Huang Alison J, Cummings Steven R, Schembri Michael, Vittinghoff Eric, Ganz Peter, Grady Deborah
1Department of Medicine, University of California, San Francisco, California 2San Francisco Coordinating Center, California Pacific Medical Center Research Institute, San Francisco, California 3Department of Obstetrics, Gynecology, and Reproductive Sciences, University of California, San Francisco, California 4Department of Epidemiology and Biostatistics, University of California, San Francisco, California.
Menopause. 2016 Mar;23(3):330-4. doi: 10.1097/GME.0000000000000520.
To describe the efficacy and tolerability of continuous nitroglycerin for treatment of hot flashes.
Perimenopausal and postmenopausal women reporting at least seven hot flashes per day were recruited into a single-arm, dose-escalation trial of continuous transdermal nitroglycerin. Participants were started on a generic 0.1 mg/hour nitroglycerin patch applied daily without patch-free periods. During 4 weeks, participants escalated dosage weekly to 0.2, 0.4, or 0.6 mg/hour as tolerated, then discontinued nitroglycerin during the final week. Changes in hot flash frequency and severity were assessed using symptom diaries. Paired t tests examined change in outcomes between baseline and maximal-dose therapy and after discontinuation of nitroglycerin.
Of the 19 participants, mean age was 51.4 (±4.3) years. Women reported an average 10.6 (±3.0) hot flashes and 7.1 (±3.8) moderate-to-severe hot flashes per day at baseline. Eleven women escalated to 0.6 mg/hour, three to 0.4 mg/hour, two to 0.2 mg/hour, and one remained on 0.1 mg/hour nitroglycerin. Two discontinued nitroglycerin before the first outcomes assessment. Among the remaining 17 women, the average daily frequency of hot flashes decreased by 54% and the average frequency of moderate-to-severe hot flashes decreased by 69% from baseline to maximum-dose therapy (P < 0.001 for both). After discontinuing nitroglycerin, participants reported an average 23% increase in frequency of any hot flashes (P = 0.041) and 96% increase in moderate-to-severe hot flashes (P < 0.001).
Continuous nitroglycerin may substantially and reversibly decrease hot flash frequency and severity. If confirmed in a randomized blinded trial, it may offer a novel nonhormonal hot flash treatment.
描述持续使用硝酸甘油治疗潮热的疗效和耐受性。
招募每天至少有7次潮热的围绝经期和绝经后女性,进行持续经皮硝酸甘油的单臂剂量递增试验。参与者从每日使用通用的0.1毫克/小时硝酸甘油贴片开始,无停药期。在4周内,参与者根据耐受情况每周将剂量递增至0.2、0.4或0.6毫克/小时,然后在最后一周停用硝酸甘油。使用症状日记评估潮热频率和严重程度的变化。配对t检验用于检查基线与最大剂量治疗之间以及停用硝酸甘油后结局的变化。

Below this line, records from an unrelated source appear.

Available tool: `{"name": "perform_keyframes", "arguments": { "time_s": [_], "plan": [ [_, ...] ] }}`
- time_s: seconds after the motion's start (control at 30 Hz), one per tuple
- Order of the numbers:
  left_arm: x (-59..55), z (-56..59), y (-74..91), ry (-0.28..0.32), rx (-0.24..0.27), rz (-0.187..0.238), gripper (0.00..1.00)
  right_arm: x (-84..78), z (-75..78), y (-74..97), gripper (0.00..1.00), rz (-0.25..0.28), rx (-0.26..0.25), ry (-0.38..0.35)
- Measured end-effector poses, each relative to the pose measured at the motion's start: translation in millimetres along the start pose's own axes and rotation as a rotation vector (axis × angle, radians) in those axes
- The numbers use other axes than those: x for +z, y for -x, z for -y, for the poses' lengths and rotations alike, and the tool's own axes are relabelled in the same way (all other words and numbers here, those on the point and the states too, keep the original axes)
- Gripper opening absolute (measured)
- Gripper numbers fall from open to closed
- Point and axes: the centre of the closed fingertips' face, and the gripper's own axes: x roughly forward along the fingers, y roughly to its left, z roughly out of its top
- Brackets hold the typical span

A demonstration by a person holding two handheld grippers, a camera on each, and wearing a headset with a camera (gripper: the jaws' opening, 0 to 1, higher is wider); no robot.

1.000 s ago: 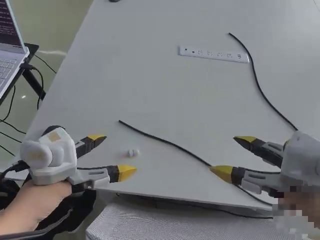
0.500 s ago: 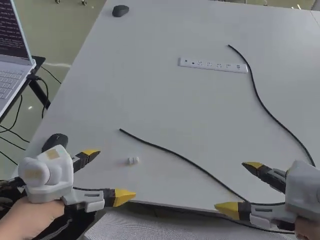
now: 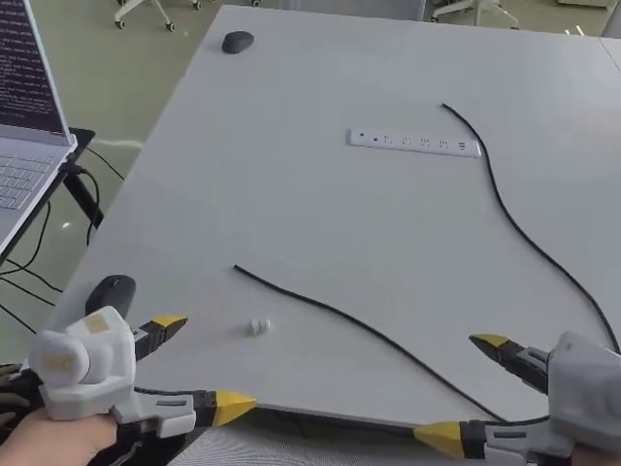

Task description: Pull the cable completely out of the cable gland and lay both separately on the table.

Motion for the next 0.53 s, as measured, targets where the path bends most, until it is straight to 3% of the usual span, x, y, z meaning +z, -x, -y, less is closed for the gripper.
{"name": "perform_keyframes", "arguments": {
  "time_s": [0.53],
  "plan": [
    [-0.7, 0.3, 1.1, 0.001, -0.003, -0.003, 0.98, -5.8, 1.4, 0.5, 0.99, -0.017, -0.012, -0.02]
  ]
}}
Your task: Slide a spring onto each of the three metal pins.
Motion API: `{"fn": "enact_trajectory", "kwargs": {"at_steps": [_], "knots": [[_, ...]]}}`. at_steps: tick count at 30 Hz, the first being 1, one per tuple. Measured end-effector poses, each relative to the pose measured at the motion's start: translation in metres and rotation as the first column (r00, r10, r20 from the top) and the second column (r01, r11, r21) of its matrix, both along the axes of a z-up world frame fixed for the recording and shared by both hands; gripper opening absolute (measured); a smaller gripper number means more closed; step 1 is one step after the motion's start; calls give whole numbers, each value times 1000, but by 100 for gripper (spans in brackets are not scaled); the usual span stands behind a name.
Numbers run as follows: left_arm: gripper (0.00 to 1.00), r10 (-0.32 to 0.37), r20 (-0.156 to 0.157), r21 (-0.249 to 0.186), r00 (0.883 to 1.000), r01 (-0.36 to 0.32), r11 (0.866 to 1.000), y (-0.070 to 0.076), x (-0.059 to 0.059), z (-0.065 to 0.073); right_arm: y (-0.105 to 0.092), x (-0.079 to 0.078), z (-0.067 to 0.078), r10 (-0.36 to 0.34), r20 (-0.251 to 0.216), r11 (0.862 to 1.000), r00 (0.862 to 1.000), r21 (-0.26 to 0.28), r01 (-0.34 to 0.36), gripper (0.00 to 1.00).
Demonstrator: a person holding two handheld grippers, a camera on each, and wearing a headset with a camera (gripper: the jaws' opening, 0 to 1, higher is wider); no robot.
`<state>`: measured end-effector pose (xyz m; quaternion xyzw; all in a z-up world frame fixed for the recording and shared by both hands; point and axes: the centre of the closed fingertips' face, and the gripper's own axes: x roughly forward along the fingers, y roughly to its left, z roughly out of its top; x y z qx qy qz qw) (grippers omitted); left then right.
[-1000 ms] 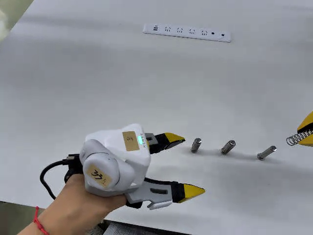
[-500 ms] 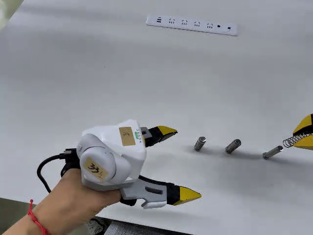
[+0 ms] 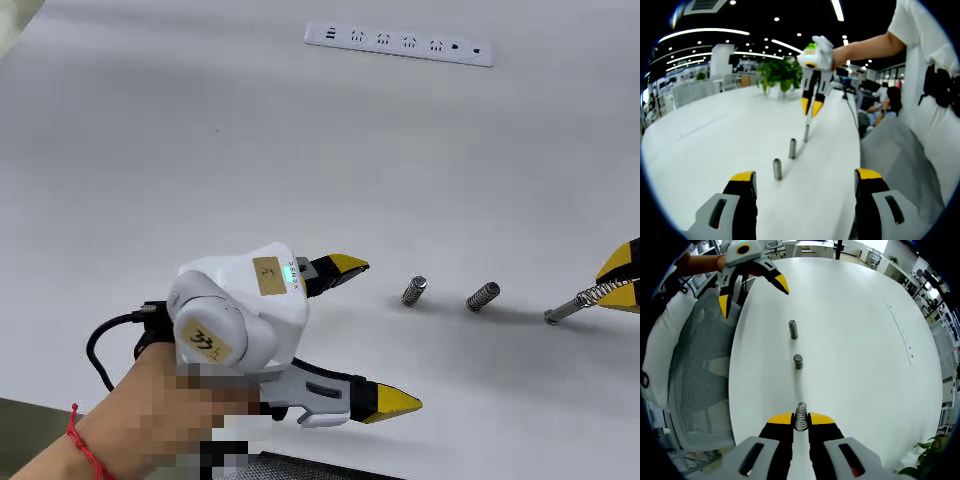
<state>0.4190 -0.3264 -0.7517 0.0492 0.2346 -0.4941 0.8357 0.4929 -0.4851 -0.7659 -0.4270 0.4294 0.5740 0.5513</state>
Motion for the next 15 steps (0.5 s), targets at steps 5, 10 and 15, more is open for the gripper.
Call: {"fn": "enact_trajectory", "kwargs": {"at_steps": [5,10,15], "knots": [[81,-2,-1,-6,1000,2,1000,-1,0,1,0,2,-5,-1,-4,1000,1000,0,1,12],[81,-5,-8,-11,1000,5,1000,-2,-2,-1,3,2,-4,-11,-7,1000,1000,9,11,12],[81,-9,-9,-18,1000,8,1000,-4,-2,0,2,2,-5,2,-8,1000,1000,2,-2,12]]}}
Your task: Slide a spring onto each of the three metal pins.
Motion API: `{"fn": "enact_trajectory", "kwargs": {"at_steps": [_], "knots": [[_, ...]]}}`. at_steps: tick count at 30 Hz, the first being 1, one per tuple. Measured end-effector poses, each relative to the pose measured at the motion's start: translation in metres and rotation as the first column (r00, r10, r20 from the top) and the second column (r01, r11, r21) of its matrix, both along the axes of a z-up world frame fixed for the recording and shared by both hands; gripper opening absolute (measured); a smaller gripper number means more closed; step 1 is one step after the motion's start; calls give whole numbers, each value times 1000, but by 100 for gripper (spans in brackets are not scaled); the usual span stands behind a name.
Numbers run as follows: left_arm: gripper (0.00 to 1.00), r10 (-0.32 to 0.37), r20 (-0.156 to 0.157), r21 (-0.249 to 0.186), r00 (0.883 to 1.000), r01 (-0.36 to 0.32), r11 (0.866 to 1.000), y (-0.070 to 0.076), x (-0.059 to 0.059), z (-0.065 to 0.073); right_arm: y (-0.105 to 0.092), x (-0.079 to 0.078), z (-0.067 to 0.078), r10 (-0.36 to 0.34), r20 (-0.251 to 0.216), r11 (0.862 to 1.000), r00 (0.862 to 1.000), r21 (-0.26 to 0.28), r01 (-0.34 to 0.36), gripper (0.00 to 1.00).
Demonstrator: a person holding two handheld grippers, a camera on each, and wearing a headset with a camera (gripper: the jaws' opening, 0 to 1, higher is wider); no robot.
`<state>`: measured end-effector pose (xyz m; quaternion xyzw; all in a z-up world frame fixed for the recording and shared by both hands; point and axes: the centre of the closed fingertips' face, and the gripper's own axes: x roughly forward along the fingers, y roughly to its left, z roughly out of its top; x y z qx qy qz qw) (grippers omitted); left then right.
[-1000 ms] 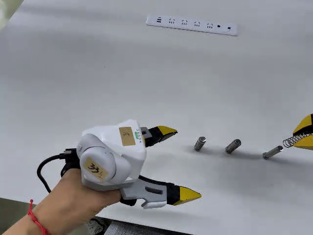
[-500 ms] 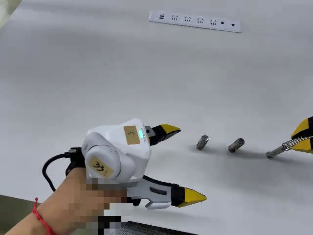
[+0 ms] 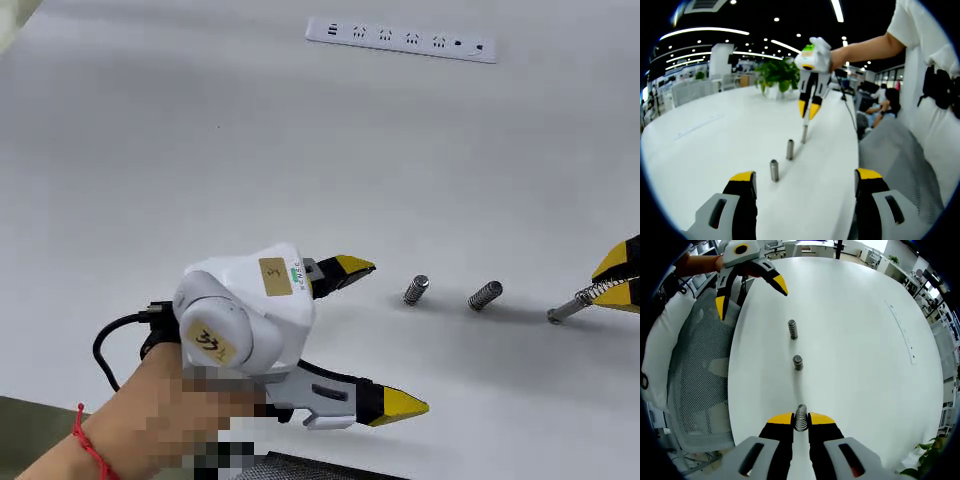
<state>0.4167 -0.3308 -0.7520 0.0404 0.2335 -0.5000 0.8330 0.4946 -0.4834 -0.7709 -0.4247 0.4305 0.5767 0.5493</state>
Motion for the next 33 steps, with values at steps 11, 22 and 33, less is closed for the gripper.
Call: {"fn": "enact_trajectory", "kwargs": {"at_steps": [11,22,33], "knots": [[81,4,-2,-9,1000,-4,1000,-1,0,1,-5,0,0,-4,-3,1000,1000,-9,4,12],[81,5,-5,-11,1000,-5,1000,-2,1,1,-3,0,-7,-12,-6,1000,1000,-2,12,12],[81,2,-9,-10,1000,-2,1000,-2,1,1,-1,-1,-21,-31,0,999,1000,5,31,12]]}}
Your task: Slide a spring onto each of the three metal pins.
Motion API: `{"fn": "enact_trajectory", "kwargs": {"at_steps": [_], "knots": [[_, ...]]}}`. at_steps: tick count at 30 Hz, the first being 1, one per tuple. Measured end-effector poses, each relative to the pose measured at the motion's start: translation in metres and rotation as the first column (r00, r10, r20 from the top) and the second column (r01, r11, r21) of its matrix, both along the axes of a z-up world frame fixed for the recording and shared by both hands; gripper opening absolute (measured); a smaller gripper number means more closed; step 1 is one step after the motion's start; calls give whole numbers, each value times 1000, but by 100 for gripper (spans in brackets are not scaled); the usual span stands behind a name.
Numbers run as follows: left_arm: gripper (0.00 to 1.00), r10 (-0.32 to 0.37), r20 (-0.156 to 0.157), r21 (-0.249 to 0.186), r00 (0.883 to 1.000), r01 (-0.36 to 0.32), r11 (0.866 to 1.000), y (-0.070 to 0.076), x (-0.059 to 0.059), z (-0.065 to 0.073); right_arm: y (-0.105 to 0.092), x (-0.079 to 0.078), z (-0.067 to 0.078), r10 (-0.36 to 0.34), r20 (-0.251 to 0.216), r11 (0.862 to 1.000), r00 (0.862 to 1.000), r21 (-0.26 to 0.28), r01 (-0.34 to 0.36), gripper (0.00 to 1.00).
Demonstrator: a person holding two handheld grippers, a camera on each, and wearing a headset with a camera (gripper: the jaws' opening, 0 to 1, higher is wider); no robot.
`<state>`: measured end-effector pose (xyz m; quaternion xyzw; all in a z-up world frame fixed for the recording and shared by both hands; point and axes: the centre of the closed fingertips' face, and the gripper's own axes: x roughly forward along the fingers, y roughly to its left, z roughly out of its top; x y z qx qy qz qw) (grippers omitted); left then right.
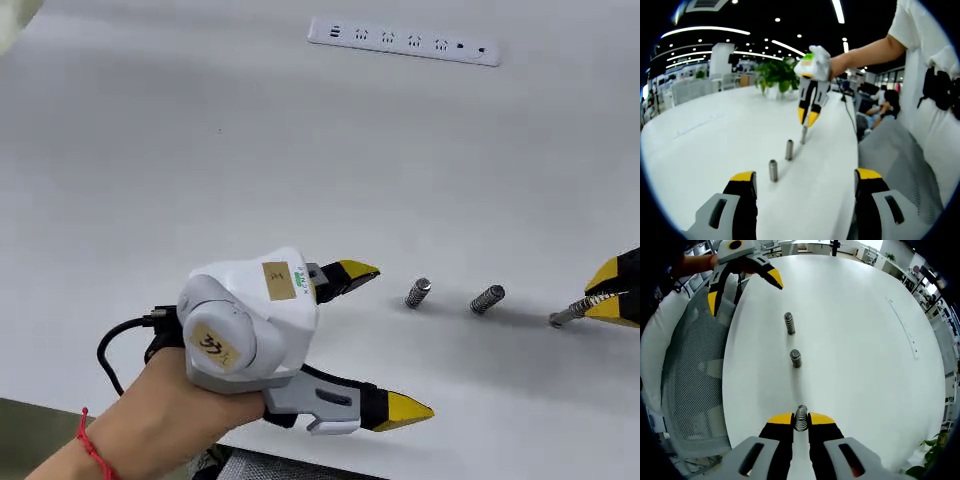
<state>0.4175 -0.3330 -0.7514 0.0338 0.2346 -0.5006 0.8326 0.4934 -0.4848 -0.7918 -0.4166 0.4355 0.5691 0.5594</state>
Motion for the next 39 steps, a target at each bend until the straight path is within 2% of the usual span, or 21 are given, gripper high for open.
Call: {"fn": "enact_trajectory", "kwargs": {"at_steps": [22,39], "knots": [[81,5,-3,5,1000,-5,1000,3,1,-1,-2,4,-31,8,15,1000,1000,-15,-7,12],[80,9,1,20,1000,-9,1000,6,-2,0,-2,1,-36,-20,16,1000,1000,3,20,14]]}}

19名参与者的平均年龄为51.4(±4.3)岁。女性在基线时每天平均有10.6(±3.0)次潮热和7.1(±3.8)次中度至重度潮热。11名女性将剂量递增至0.6毫克/小时,3名至0.4毫克/小时,2名至0.2毫克/小时,1名维持在0.1毫克/小时硝酸甘油剂量。2名在首次结局评估前停用硝酸甘油。在其余17名女性中,从基线到最大剂量治疗,潮热的平均每日频率降低了54%,中度至重度潮热的平均频率降低了69%(两者P均<0.001)。停用硝酸甘油后,参与者报告任何潮热的频率平均增加23%(P = 0.041),中度至重度潮热增加96%(P < 0.001)。
持续使用硝酸甘油可能会显著且可逆地降低潮热频率和严重程度。如果在随机双盲试验中得到证实,它可能提供一种新的非激素潮热治疗方法。